Old cheddar used to give me really trippy dreams. The kind with blood and gore.

----------


## Mancon

lol maybe right before you go to bed look at weird pictures or illusions on youtube and watch weird things and keep thinking about something weird and maybe you'll have something odd in your dream.

----------


## The Dreaming Zombie

Ahh I'm pretty much the exact opposite. Every single dream I have is a really trippy one, and if it is an ordinary day in my life it'll somehow plunge into madness. 
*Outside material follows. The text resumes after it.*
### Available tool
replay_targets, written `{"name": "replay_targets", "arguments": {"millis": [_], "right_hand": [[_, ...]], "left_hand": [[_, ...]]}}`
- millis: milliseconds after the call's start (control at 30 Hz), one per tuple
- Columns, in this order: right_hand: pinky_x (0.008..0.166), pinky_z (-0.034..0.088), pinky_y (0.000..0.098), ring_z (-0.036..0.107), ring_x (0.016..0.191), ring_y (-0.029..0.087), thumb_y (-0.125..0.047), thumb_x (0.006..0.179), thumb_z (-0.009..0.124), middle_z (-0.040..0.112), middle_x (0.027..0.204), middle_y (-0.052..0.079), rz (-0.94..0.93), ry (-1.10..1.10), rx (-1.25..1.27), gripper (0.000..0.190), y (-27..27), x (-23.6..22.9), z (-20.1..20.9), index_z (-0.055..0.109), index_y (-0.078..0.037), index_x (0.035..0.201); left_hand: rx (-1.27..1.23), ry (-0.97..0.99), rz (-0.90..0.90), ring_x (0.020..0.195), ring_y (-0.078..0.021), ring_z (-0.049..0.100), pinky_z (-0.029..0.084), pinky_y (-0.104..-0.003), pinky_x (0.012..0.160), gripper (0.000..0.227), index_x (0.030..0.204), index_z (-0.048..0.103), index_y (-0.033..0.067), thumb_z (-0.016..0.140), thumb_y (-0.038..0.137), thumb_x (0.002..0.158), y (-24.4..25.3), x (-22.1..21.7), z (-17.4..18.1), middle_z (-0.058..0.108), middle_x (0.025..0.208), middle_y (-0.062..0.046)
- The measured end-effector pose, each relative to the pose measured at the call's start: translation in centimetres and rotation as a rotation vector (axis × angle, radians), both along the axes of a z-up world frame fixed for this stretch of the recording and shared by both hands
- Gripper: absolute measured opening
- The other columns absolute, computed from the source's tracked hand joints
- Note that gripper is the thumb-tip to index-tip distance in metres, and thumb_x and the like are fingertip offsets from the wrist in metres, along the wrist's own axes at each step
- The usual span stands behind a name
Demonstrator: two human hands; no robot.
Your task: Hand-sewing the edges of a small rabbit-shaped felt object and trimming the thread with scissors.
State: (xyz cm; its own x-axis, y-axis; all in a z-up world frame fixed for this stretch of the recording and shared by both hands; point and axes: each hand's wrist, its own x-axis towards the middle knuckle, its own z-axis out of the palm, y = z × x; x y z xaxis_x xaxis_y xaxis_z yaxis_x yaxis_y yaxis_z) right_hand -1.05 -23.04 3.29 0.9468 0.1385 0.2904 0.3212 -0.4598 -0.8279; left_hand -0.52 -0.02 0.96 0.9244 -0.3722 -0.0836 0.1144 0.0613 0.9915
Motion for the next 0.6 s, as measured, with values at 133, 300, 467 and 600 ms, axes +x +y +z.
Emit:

In my last dream I took a potion which reverted my body back to when I was around 5 years old then I looked in a mirror and amusingly saw my normal legs with everything from the waist up shrunken (I guess what they say about mirrors is true). And...I didn't RC.

----------


## Lolasaurus

i have the same problem of having bland dreams.
i found that when I read old sci-fi books like Foundation and Anthem I had very unique, epic, and strange dreams. but I finished and have had no luck  :Sad:

----------


## J.D.

Watch movies before bed.  Every time I do something from the movie finds its way in.

----------


## Maria92

I usually have either bland dreams or dreams so abstract and funky, I cannot understand them. If they're strange enough, I begin to question the stability of reality in the real world. Literally, to me, the strangest and most impossible things will seem completely realistic (keep in mind I'm completely awake at this point). It's really strange. But, it makes me that much more thankful for the fun dreams I get from time to time.  :boogie: 

If you're looking into creating wild and freaky dreams, you can try dream incubation: that is, when you go throughout your day, consciously entering daydreams about what you would like to dream about. Then, before bed, try a V-MILD (visual MILD), which basically consists of you envisioning your dream happening over and over again. The idea is that this will increase the odds of your daydream happening, as your brain is thinking about it more, and as such, takes a deeper place in your subconscious.  ::D: 

Good luck!  :wink2:

----------